**Task instructions:** Output the data below exactly. Leave nothing out.
■ ■ ■ ■ ■ ■ ■
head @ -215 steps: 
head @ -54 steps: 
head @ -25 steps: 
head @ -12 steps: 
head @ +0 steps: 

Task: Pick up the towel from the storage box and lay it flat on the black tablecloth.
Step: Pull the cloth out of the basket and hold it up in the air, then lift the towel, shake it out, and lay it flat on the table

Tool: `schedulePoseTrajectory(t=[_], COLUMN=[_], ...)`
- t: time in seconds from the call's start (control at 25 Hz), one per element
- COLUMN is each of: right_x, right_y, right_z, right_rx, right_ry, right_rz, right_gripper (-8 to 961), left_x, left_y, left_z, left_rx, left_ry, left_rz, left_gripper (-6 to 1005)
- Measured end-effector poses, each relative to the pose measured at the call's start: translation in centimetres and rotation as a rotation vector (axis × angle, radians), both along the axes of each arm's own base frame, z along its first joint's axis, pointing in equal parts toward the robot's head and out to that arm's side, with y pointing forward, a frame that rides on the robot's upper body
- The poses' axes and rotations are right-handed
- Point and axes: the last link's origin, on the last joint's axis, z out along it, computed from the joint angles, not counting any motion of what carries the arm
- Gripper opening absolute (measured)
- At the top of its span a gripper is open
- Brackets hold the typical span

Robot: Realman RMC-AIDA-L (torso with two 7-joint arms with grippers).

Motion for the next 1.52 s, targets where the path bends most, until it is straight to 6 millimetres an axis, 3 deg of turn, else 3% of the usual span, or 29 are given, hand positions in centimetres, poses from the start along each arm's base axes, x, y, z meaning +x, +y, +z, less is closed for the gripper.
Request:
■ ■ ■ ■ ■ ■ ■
**Your solution:**
head @ -215 steps: 
head @ -54 steps: 
head @ -25 steps: 
head @ -12 steps: 
head @ +0 steps: 

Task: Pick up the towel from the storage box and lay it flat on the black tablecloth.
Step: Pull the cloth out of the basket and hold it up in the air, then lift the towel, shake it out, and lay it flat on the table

Tool: `schedulePoseTrajectory(t=[_], COLUMN=[_], ...)`
- t: time in seconds from the call's start (control at 25 Hz), one per element
- COLUMN is each of: right_x, right_y, right_z, right_rx, right_ry, right_rz, right_gripper (-8 to 961), left_x, left_y, left_z, left_rx, left_ry, left_rz, left_gripper (-6 to 1005)
- Measured end-effector poses, each relative to the pose measured at the call's start: translation in centimetres and rotation as a rotation vector (axis × angle, radians), both along the axes of each arm's own base frame, z along its first joint's axis, pointing in equal parts toward the robot's head and out to that arm's side, with y pointing forward, a frame that rides on the robot's upper body
- The poses' axes and rotations are right-handed
- Point and axes: the last link's origin, on the last joint's axis, z out along it, computed from the joint angles, not counting any motion of what carries the arm
- Gripper opening absolute (measured)
- At the top of its span a gripper is open
- Brackets hold the typical span

Robot: Realman RMC-AIDA-L (torso with two 7-joint arms with grippers).

Motion for the next 1.52 s, targets where the path bends most, until it is straight to 6 millimetres an axis, 3 deg of turn, else 3% of the usual span, or 29 are given, hand positions in centimetres, poses from the start along each arm's base axes, x, y, z meaning +x, +y, +z, less is closed for the gripper.
Request:

There is nothing else to add to the answer.